### TASK ITEM
Search the records for the string "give", then copy each line that has it.

Records drawn from a dataset:
>>

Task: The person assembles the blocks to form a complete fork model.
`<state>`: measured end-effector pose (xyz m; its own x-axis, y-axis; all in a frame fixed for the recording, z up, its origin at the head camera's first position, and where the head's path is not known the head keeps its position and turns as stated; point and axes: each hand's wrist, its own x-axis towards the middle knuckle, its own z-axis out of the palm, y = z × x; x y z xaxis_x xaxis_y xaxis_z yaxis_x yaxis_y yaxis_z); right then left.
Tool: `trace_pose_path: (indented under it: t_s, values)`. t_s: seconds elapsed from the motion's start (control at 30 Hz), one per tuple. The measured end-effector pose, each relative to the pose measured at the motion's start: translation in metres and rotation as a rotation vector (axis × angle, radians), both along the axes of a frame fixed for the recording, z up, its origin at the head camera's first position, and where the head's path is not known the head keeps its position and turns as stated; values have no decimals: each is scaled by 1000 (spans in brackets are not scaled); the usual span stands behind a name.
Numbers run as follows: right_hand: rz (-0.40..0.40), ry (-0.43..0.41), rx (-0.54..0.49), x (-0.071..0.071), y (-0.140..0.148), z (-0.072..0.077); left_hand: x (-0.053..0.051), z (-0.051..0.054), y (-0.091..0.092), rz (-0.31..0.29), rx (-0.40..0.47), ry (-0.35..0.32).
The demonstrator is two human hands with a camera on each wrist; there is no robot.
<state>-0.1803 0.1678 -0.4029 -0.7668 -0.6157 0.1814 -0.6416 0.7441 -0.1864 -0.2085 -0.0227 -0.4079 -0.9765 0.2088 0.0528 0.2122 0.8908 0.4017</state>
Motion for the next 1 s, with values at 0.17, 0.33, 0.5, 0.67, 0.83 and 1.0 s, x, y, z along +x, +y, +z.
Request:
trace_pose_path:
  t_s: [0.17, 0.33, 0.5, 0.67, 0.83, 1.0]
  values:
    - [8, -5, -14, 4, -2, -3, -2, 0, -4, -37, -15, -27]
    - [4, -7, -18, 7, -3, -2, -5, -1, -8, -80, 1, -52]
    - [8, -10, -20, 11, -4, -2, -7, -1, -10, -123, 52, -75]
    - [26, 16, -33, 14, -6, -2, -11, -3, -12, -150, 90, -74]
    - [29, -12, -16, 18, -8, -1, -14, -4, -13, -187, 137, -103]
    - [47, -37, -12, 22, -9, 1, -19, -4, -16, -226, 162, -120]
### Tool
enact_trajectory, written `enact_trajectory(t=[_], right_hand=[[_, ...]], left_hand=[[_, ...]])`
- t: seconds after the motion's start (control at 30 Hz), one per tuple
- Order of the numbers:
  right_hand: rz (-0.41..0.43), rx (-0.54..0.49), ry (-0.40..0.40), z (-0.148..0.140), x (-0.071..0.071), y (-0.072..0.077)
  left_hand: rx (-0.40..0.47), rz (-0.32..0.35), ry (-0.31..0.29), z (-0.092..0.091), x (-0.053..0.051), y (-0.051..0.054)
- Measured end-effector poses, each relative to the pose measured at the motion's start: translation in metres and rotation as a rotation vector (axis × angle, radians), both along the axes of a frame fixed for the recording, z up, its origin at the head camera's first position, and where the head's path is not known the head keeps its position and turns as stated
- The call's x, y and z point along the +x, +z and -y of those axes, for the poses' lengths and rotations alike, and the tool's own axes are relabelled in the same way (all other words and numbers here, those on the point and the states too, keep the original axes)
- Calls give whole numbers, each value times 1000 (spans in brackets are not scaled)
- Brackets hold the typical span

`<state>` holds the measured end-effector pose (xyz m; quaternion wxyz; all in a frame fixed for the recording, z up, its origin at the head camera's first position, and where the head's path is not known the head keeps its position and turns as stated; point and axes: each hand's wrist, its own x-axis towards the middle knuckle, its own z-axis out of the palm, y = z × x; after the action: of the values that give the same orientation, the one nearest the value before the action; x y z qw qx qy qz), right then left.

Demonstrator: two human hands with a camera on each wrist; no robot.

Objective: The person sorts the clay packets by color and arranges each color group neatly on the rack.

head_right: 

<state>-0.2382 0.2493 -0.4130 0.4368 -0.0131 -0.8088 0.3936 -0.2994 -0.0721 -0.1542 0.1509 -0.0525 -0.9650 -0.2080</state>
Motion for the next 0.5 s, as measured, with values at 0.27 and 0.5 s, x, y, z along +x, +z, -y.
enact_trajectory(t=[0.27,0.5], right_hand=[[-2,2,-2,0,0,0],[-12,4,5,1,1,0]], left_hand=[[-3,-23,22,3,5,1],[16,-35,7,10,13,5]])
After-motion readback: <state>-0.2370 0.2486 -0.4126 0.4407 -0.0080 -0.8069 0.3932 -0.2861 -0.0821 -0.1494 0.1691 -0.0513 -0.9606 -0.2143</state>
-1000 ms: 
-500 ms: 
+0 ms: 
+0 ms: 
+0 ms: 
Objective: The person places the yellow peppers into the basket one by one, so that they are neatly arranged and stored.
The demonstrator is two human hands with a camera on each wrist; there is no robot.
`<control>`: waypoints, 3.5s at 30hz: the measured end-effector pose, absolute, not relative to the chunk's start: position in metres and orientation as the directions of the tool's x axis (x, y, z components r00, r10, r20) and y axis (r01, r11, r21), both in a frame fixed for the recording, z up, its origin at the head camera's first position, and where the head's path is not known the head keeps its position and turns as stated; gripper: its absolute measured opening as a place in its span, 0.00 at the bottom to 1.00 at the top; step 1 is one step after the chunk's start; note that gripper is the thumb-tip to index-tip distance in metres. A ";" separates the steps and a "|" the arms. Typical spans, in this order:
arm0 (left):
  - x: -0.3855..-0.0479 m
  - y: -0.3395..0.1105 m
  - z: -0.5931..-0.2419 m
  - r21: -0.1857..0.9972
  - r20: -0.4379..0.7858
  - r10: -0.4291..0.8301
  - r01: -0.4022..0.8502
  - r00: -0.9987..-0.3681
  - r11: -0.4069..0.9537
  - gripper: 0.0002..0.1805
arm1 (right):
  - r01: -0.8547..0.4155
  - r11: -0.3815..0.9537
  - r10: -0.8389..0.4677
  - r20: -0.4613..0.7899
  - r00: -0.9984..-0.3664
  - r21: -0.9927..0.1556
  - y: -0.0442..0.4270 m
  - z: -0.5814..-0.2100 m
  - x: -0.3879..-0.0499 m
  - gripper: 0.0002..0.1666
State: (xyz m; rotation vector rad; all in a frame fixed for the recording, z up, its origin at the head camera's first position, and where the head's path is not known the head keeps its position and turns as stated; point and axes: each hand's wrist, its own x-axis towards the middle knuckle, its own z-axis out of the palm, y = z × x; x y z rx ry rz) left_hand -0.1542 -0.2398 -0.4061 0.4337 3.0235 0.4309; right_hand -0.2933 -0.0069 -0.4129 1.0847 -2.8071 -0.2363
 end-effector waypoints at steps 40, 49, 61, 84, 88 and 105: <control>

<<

### ANSWER FOR THE TASK
- Calls give whole numbers, each value times 1000 (spans in brackets are not scaled)
`<state>` holds the measured end-effector pose (xyz m; quaternion wxyz; all in a frame fixed for the recording, z up, its origin at the head camera's first position, and where the head's path is not known the head keeps its position and turns as stated; point and axes: each hand's wrist, its own x-axis towards the middle knuckle, its own z-axis out of the palm, y = z × x; after the action: of the values that give the same orientation, the one nearest the value before the action; x y z qw qx qy qz), right then left.

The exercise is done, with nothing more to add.